The paper proposes a method for generating dynamic summaries in knowledge graphs by identifying the most important elements based on previously logged queries, which is a relevant and timely problem. However, the paper would benefit from a concrete, practical application scenario that clearly illustrates how this summarization method could be used in a real-world setting. The paper includes experiments on multiple datasets, which is a strength. The comparison with another summarization method also strengthens the contribution. The "Long-term stable URL for resources" is on Github and appears to be valid.

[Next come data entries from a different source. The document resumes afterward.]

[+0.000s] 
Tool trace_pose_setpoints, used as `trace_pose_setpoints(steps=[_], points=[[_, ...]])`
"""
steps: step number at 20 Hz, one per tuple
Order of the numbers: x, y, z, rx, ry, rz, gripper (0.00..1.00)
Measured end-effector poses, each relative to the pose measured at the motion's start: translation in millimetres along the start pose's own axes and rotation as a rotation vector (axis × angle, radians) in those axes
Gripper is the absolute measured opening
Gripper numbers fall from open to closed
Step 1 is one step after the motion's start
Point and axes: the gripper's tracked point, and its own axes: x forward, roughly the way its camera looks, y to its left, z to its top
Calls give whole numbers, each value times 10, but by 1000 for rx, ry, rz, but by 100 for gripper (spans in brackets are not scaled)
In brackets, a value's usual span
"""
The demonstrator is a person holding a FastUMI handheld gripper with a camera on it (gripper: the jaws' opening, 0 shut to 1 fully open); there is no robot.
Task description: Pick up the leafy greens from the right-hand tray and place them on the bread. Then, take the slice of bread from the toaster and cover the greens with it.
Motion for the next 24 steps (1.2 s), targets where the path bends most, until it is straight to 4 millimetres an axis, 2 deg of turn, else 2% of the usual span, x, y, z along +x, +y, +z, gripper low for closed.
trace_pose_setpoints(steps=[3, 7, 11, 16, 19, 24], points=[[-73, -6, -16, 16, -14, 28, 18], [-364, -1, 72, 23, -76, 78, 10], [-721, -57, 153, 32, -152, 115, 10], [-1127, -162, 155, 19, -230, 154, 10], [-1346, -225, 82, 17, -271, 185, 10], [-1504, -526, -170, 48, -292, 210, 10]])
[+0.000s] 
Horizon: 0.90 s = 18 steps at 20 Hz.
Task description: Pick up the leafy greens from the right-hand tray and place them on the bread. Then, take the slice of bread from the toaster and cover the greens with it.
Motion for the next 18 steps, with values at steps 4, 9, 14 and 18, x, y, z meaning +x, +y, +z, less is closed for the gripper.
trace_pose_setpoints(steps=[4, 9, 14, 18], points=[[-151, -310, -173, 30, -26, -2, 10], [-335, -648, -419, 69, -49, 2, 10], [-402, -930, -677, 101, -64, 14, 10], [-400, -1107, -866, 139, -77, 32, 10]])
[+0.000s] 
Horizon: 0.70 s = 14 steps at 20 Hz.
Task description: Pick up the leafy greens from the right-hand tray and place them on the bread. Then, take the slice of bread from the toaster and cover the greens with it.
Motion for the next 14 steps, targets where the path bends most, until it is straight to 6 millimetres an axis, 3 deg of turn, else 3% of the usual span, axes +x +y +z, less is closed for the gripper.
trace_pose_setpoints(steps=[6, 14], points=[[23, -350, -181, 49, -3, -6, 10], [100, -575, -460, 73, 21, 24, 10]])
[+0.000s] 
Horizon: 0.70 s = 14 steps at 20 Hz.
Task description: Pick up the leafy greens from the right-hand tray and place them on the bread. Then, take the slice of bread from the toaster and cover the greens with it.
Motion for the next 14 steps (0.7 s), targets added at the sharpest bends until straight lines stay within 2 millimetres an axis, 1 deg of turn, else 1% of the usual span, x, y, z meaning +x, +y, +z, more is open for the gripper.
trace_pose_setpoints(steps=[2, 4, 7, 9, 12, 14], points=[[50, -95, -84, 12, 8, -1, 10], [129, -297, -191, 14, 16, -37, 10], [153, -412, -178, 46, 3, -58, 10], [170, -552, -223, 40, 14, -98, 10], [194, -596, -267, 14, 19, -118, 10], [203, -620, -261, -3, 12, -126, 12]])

On the other hand, several clarifications and structural improvements are necessary. It would be helpful to provide a more detailed explanation—perhaps using an additional dataset—of how the number of triple patterns relates to coverage. The definition of key concepts, especially what the authors consider a "maximum weight tree," should be introduced. Additionally, references to colors in figures or examples are not useful for printed versions and should be reconsidered. The paper should also explain whether and in what situations the weights wa​ and wp​ used in the coverage metric are expected to differ. Finally, the authors should discuss how the method performs on smaller graphs: Would the same number of logged queries be sufficient, or would the approach need to be adapted for graphs of significantly smaller size?